Finance Minister Nirmala Sitharaman has said that increasing taxes for ordinary Indians in the budget was not an idea she was willing to consider. In her first post—Budget interview to a private television channel, she told Network18 Group Editor-in-Chief Rahul Joshi that had the government had more resources, she would have shared it with taxpayers in the form of lower taxes.

“I certainly didn’t want to fund this through taxation. That is why I have provided for large borrowing, disinvestment, asset monetization,” she said.

The stock markets have reacted with glee, giving Sitharaman the biggest budget-day rally of the twenty-first century. 

In her third budget, she announced plans for large-scale privatization and monetization of public sector assets, recapitalization of banks, higher foreign investment limits in insurance and reform of electricity distribution.

The higher borrowing, she said, would not affect the government’s fiscal prudence, which is on a glide path to 4.5% of GDP in FY26. This would not be a cause for concern for India’s sovereign ratings.

“I don’t want to say I am not bothered.
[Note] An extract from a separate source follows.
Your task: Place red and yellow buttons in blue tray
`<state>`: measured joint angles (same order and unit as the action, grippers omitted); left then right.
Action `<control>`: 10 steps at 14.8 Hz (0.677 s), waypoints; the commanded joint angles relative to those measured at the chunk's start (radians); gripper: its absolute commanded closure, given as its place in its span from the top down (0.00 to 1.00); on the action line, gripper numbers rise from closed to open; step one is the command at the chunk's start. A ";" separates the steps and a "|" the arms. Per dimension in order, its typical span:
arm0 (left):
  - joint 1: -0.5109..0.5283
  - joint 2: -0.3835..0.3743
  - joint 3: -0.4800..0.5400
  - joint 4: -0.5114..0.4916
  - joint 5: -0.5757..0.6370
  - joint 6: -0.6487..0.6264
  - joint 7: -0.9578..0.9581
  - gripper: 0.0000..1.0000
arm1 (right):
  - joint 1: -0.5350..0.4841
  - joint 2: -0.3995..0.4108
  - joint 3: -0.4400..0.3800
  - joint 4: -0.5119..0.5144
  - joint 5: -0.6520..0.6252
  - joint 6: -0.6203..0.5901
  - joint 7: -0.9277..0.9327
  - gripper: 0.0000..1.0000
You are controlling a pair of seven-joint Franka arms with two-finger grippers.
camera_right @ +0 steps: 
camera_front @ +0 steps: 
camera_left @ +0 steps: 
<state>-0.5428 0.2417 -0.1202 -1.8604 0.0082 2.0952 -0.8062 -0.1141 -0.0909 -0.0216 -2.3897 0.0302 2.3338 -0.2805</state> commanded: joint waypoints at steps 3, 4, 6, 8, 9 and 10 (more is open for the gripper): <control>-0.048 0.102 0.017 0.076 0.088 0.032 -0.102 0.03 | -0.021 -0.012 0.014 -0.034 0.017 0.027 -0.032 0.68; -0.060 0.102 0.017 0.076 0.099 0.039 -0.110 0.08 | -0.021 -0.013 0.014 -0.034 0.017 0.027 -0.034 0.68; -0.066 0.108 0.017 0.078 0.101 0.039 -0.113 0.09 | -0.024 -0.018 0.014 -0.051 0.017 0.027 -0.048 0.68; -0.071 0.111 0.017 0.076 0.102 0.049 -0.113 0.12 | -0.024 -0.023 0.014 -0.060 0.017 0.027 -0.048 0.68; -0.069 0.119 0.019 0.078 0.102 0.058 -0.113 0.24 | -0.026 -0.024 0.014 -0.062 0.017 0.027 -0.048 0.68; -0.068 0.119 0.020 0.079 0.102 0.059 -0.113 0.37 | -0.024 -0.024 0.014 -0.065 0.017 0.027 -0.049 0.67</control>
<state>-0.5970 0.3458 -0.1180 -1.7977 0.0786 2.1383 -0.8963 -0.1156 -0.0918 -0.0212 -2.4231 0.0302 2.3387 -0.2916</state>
But I don’t want to let it bother me,” she said of the likely reaction by ratings agencies to the borrowing plan and higher fiscal deficit estimates, pegged at 9.5% of GDP for FY21 and 6.8% of GDP in FY22. “I am confident that this will be appreciated by the people who matter.”

The finance minister made major announcements in her conversations with Joshi:

—A new law will be passed that will have a provision for private development financial institutions to fund infrastructure projects. 

“There is so much demand for development financing.”

—The government is not in the business of doing business but governance, she asserted.

“I am still saying—bare minimum even in strategic sectors,” she said in reference to public sector participation in business.

—The government is committed to privatization of two banks and one general insurance company this year. It has started engaging with the Reserve Bank “in a big way.”

“Is it right to pour taxpayer money into banks?” that cannot stand up on their own,” she asked.

—A holding company with some government participation will be created to own the bad loans of banks. This company will then call for interest from private sector asset reconstruction companies to sell non-performing assets.

“This is a workable solution. The banks are all on board.”

—She clarified that the Agriculture Infrastructure Development Cess would be carved out of additional excise duty which is owed to the central government. “The end consumer or the importer is not going to pay one rupee more.”

The finance minister asked farmer unions to return to the negotiating table in a spirit of goodwill and explain their points of difference on the farm reform laws. “Some of whom are farmers are misguided. Please talk on particular points of concern. We are willing to concede,” she said.